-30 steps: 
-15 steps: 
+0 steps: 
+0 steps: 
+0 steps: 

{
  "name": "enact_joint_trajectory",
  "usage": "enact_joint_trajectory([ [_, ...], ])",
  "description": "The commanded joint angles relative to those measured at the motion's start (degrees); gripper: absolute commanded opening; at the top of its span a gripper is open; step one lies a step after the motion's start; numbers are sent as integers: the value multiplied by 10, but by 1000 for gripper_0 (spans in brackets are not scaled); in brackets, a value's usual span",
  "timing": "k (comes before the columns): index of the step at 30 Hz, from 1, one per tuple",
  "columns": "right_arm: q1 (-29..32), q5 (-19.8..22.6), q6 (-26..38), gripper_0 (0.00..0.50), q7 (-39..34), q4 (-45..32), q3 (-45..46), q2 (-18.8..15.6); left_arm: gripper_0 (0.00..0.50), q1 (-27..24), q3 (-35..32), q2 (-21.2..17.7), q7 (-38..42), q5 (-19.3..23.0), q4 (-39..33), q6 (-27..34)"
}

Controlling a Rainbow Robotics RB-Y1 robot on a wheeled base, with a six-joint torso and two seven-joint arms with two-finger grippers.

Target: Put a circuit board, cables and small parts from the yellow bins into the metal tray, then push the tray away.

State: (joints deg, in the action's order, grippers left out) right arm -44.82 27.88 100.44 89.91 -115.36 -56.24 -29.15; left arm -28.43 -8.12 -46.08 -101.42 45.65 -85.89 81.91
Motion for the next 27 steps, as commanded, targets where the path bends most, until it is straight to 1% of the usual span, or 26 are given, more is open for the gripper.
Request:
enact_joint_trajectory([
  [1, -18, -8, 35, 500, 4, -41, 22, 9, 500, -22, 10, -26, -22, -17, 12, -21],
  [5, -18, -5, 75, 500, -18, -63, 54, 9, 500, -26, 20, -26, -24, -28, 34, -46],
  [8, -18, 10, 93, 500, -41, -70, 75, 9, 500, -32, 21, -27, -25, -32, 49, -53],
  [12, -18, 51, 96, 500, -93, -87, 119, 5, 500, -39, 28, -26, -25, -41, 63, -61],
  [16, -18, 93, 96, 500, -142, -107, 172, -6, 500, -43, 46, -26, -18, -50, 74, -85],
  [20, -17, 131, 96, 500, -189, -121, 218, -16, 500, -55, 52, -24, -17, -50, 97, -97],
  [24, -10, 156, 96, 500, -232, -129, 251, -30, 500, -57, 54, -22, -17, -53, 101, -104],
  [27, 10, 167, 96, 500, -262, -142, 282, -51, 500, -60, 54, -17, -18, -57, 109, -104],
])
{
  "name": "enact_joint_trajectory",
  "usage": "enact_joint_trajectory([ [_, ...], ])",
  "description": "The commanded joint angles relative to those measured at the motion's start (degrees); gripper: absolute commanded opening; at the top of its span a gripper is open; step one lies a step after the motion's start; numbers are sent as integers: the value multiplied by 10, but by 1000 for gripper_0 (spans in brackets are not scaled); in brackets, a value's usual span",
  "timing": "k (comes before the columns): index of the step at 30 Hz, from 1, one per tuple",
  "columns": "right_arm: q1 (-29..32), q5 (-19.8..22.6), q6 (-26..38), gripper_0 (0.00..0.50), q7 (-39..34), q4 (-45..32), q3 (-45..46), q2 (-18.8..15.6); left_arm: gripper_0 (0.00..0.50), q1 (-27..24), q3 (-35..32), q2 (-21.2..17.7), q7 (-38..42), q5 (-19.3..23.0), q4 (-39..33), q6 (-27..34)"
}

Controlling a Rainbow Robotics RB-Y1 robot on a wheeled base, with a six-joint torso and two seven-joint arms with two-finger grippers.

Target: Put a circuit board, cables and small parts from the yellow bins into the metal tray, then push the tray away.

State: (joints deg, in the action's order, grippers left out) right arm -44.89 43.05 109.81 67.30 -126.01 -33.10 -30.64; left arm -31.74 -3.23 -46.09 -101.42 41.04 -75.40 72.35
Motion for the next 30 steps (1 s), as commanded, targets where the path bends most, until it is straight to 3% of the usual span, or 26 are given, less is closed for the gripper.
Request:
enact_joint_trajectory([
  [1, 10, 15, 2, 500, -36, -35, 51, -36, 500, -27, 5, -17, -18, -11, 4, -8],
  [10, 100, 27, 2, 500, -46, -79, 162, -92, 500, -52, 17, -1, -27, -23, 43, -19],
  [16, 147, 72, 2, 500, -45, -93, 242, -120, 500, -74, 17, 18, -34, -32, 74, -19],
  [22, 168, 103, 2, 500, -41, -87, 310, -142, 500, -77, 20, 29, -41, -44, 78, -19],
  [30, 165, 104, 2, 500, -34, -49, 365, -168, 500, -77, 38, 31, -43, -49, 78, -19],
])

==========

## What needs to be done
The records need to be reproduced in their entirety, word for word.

## Task output
-30 steps: 
-15 steps: 
+0 steps: 
+0 steps: 
+0 steps: 

{
  "name": "enact_joint_trajectory",
  "usage": "enact_joint_trajectory([ [_, ...], ])",
  "description": "The commanded joint angles relative to those measured at the motion's start (degrees); gripper: absolute commanded opening; at the top of its span a gripper is open; step one lies a step after the motion's start; numbers are sent as integers: the value multiplied by 10, but by 1000 for gripper_0 (spans in brackets are not scaled); in brackets, a value's usual span",
  "timing": "k (comes before the columns): index of the step at 30 Hz, from 1, one per tuple",
  "columns": "right_arm: q1 (-29..32), q5 (-19.8..22.6), q6 (-26..38), gripper_0 (0.00..0.50), q7 (-39..34), q4 (-45..32), q3 (-45..46), q2 (-18.8..15.6); left_arm: gripper_0 (0.00..0.50), q1 (-27..24), q3 (-35..32), q2 (-21.2..17.7), q7 (-38..42), q5 (-19.3..23.0), q4 (-39..33), q6 (-27..34)"
}

Controlling a Rainbow Robotics RB-Y1 robot on a wheeled base, with a six-joint torso and two seven-joint arms with two-finger grippers.

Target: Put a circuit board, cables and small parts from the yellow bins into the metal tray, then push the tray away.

State: (joints deg, in the action's order, grippers left out) right arm -44.82 27.88 100.44 89.91 -115.36 -56.24 -29.15; left arm -28.43 -8.12 -46.08 -101.42 45.65 -85.89 81.91
Motion for the next 27 steps, as commanded, targets where the path bends most, until it is straight to 1% of the usual span, or 26 are given, more is open for the gripper.
Request:
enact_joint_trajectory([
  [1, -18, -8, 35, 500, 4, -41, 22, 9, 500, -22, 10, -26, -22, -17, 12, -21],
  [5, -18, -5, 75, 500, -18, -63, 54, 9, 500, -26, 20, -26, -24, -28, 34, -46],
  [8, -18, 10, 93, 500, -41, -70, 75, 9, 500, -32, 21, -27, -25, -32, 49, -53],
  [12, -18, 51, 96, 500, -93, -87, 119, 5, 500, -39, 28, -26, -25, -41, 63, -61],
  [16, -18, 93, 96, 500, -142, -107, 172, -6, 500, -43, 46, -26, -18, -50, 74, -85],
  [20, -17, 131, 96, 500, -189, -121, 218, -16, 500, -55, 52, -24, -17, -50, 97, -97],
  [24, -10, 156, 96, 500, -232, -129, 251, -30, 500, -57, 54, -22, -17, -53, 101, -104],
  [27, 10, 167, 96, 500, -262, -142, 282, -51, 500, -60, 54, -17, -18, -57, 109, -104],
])
{
  "name": "enact_joint_trajectory",
  "usage": "enact_joint_trajectory([ [_, ...], ])",
  "description": "The commanded joint angles relative to those measured at the motion's start (degrees); gripper: absolute commanded opening; at the top of its span a gripper is open; step one lies a step after the motion's start; numbers are sent as integers: the value multiplied by 10, but by 1000 for gripper_0 (spans in brackets are not scaled); in brackets, a value's usual span",
  "timing": "k (comes before the columns): index of the step at 30 Hz, from 1, one per tuple",
  "columns": "right_arm: q1 (-29..32), q5 (-19.8..22.6), q6 (-26..38), gripper_0 (0.00..0.50), q7 (-39..34), q4 (-45..32), q3 (-45..46), q2 (-18.8..15.6); left_arm: gripper_0 (0.00..0.50), q1 (-27..24), q3 (-35..32), q2 (-21.2..17.7), q7 (-38..42), q5 (-19.3..23.0), q4 (-39..33), q6 (-27..34)"
}

Controlling a Rainbow Robotics RB-Y1 robot on a wheeled base, with a six-joint torso and two seven-joint arms with two-finger grippers.

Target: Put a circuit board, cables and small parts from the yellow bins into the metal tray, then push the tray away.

State: (joints deg, in the action's order, grippers left out) right arm -44.89 43.05 109.81 67.30 -126.01 -33.10 -30.64; left arm -31.74 -3.23 -46.09 -101.42 41.04 -75.40 72.35
Motion for the next 30 steps (1 s), as commanded, targets where the path bends most, until it is straight to 3% of the usual span, or 26 are given, less is closed for the gripper.
Request:
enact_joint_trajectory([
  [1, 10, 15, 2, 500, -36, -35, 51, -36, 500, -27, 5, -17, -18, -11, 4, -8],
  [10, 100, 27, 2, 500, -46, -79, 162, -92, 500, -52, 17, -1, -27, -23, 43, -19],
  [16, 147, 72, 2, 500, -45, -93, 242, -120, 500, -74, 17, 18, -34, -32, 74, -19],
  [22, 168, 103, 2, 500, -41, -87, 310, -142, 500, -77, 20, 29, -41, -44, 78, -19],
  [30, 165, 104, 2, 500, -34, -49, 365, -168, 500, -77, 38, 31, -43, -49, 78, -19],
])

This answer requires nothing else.